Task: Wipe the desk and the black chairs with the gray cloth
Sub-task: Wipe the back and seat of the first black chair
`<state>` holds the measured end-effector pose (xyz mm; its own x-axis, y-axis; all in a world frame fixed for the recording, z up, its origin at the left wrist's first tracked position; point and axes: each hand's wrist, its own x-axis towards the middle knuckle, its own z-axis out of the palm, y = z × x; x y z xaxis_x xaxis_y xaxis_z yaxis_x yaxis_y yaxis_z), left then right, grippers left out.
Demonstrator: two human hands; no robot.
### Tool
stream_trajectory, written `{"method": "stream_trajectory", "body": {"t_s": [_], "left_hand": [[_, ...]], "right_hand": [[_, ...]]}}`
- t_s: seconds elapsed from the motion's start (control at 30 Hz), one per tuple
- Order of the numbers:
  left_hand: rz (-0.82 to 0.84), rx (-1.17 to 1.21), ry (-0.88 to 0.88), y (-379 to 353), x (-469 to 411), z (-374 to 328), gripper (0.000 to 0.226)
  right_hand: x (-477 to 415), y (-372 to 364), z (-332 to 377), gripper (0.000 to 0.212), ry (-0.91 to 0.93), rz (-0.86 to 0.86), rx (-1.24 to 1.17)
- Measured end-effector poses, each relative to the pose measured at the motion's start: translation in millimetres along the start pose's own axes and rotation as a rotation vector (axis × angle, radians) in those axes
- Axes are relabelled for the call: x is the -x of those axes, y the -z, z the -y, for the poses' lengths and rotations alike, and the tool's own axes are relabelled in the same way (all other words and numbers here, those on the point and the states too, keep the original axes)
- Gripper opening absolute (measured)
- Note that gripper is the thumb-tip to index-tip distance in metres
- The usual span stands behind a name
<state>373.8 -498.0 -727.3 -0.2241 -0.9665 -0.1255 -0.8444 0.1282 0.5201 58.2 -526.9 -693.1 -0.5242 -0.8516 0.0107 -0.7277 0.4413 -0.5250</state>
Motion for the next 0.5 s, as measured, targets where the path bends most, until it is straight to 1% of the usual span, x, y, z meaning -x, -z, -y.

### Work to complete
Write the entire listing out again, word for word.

### Task result
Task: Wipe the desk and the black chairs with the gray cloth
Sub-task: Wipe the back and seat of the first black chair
`<state>` holds the measured end-effector pose (xyz mm; its own x-axis, y-axis; all in a world frame fixed for the recording, z up, its origin at the left wrist's first tracked position; point and axes: each hand's wrist, its own x-axis towards the middle knuckle, its own z-axis out of the palm, y = z × x; x y z xaxis_x xaxis_y xaxis_z yaxis_x yaxis_y yaxis_z), left then right, grippers left out.
Demonstrator: two human hands; no robot.
### Tool
stream_trajectory, written `{"method": "stream_trajectory", "body": {"t_s": [_], "left_hand": [[_, ...]], "right_hand": [[_, ...]]}}`
- t_s: seconds elapsed from the motion's start (control at 30 Hz), one per tuple
- Order of the numbers:
  left_hand: rz (-0.82 to 0.84), rx (-1.17 to 1.21), ry (-0.88 to 0.88), y (-379 to 353), x (-469 to 411), z (-374 to 328), gripper (0.000 to 0.226)
  right_hand: x (-477 to 415), y (-372 to 364), z (-332 to 377), gripper (0.000 to 0.212), ry (-0.91 to 0.93), rz (-0.86 to 0.86), rx (-1.24 to 1.17)
- Measured end-effector poses, each relative to the pose measured at the motion's start: translation in millimetres along the start pose's own axes and rotation as a rotation vector (axis × angle, radians) in those axes
- Axes are relabelled for the call: x is the -x of those axes, y the -z, z the -y, for the poses' lengths and rotations alike, and the tool's own axes are relabelled in the same way (all other words and numbers here, those on the point and the states too, keep the original axes)
- Gripper opening absolute (measured)
- Note that gripper is the thumb-tip to index-tip distance in metres
- The usual span stands behind a name
<state>373.8 -498.0 -727.3 -0.2241 -0.9665 -0.1255 -0.8444 0.1282 0.5201 58.2 -526.9 -693.1 -0.5242 -0.8516 0.0107 -0.7277 0.4413 -0.5250</state>
Motion for the next 0.5 s, as measured, targets where the path bends most, until it is straight to 1% of the usual span, x, y, z meaning -x, -z, -y.

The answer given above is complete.